*Task item:* A faithful copy of the entries is needed, one that leaves out the pictures.

*Material for the task:*
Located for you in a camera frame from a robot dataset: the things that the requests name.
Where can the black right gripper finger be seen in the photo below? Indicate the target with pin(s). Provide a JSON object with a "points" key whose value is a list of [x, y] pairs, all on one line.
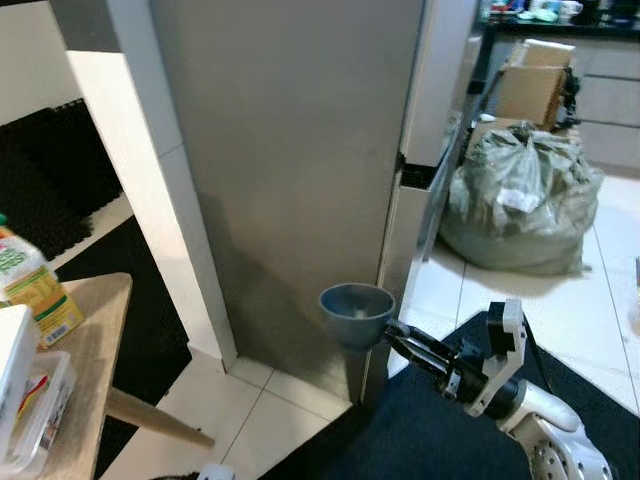
{"points": [[420, 340], [425, 362]]}

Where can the grey-blue bowl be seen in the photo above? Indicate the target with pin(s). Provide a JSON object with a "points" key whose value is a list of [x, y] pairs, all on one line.
{"points": [[355, 320]]}

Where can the silver fridge compartment door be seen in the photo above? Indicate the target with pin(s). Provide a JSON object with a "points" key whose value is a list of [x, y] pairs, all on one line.
{"points": [[400, 240]]}

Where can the silver fridge cabinet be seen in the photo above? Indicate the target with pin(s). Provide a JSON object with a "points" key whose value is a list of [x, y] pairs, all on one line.
{"points": [[290, 180]]}

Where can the black floor mat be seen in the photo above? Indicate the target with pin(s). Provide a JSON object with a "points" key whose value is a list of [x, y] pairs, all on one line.
{"points": [[155, 320], [400, 440]]}

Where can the grey-green rubbish bag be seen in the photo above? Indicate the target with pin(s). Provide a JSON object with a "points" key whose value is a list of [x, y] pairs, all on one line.
{"points": [[520, 220]]}

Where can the silver freezer door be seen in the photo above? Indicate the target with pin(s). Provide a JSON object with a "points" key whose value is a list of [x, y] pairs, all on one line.
{"points": [[445, 80]]}

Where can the large brown cardboard box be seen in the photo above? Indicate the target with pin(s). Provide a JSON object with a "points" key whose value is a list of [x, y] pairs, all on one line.
{"points": [[535, 85]]}

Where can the light wooden table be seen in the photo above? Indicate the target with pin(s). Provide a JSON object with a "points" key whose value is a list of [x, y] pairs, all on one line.
{"points": [[95, 330]]}

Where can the clear plastic food container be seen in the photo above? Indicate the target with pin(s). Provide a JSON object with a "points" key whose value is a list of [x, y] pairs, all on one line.
{"points": [[45, 410]]}

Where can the yellow green juice carton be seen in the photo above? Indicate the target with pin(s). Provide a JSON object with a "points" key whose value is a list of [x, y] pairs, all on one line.
{"points": [[35, 290]]}

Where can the black foam puzzle mat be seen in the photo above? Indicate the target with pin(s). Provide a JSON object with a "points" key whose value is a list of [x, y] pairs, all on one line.
{"points": [[50, 180]]}

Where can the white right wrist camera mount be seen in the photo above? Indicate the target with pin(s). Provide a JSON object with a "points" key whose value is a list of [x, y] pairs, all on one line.
{"points": [[508, 325]]}

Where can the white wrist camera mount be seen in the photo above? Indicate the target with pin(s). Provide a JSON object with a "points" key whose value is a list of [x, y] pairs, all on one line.
{"points": [[508, 325], [216, 473]]}

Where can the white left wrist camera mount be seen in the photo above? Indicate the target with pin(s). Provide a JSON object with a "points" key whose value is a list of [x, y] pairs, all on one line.
{"points": [[216, 473]]}

*Task output:*
Located for you in a camera frame from a robot dataset: the things that the requests name.
Where can the black right gripper finger be seen in the photo below? Indicate the target with pin(s). Provide a JSON object with a "points" key whose value is a list of [x, y] pairs, all on one line.
{"points": [[420, 340], [425, 362]]}

Where can the grey-blue bowl be seen in the photo above? Indicate the target with pin(s). Provide a JSON object with a "points" key whose value is a list of [x, y] pairs, all on one line.
{"points": [[355, 320]]}

Where can the silver fridge compartment door be seen in the photo above? Indicate the target with pin(s). Provide a JSON object with a "points" key whose value is a list of [x, y] pairs, all on one line.
{"points": [[400, 240]]}

Where can the silver fridge cabinet be seen in the photo above? Indicate the target with pin(s). Provide a JSON object with a "points" key whose value is a list of [x, y] pairs, all on one line.
{"points": [[290, 180]]}

Where can the black floor mat be seen in the photo above? Indicate the target with pin(s). Provide a JSON object with a "points" key whose value is a list of [x, y] pairs, all on one line.
{"points": [[155, 320], [400, 440]]}

Where can the grey-green rubbish bag be seen in the photo above? Indicate the target with pin(s). Provide a JSON object with a "points" key whose value is a list of [x, y] pairs, all on one line.
{"points": [[520, 220]]}

Where can the silver freezer door be seen in the photo above? Indicate the target with pin(s). Provide a JSON object with a "points" key whose value is a list of [x, y] pairs, all on one line.
{"points": [[445, 80]]}

Where can the large brown cardboard box be seen in the photo above? Indicate the target with pin(s). Provide a JSON object with a "points" key whose value is a list of [x, y] pairs, all on one line.
{"points": [[535, 85]]}

Where can the light wooden table be seen in the photo above? Indicate the target with pin(s). Provide a JSON object with a "points" key whose value is a list of [x, y] pairs, all on one line.
{"points": [[95, 330]]}

Where can the clear plastic food container be seen in the photo above? Indicate the target with pin(s). Provide a JSON object with a "points" key whose value is a list of [x, y] pairs, all on one line.
{"points": [[45, 410]]}

Where can the yellow green juice carton be seen in the photo above? Indicate the target with pin(s). Provide a JSON object with a "points" key whose value is a list of [x, y] pairs, all on one line.
{"points": [[35, 290]]}

Where can the black foam puzzle mat be seen in the photo above? Indicate the target with pin(s). Provide a JSON object with a "points" key whose value is a list of [x, y] pairs, all on one line.
{"points": [[50, 180]]}

Where can the white right wrist camera mount be seen in the photo above? Indicate the target with pin(s). Provide a JSON object with a "points" key whose value is a list of [x, y] pairs, all on one line.
{"points": [[508, 325]]}

Where can the white wrist camera mount be seen in the photo above? Indicate the target with pin(s). Provide a JSON object with a "points" key whose value is a list of [x, y] pairs, all on one line.
{"points": [[508, 325], [216, 473]]}

Where can the white left wrist camera mount be seen in the photo above? Indicate the target with pin(s). Provide a JSON object with a "points" key whose value is a list of [x, y] pairs, all on one line.
{"points": [[216, 473]]}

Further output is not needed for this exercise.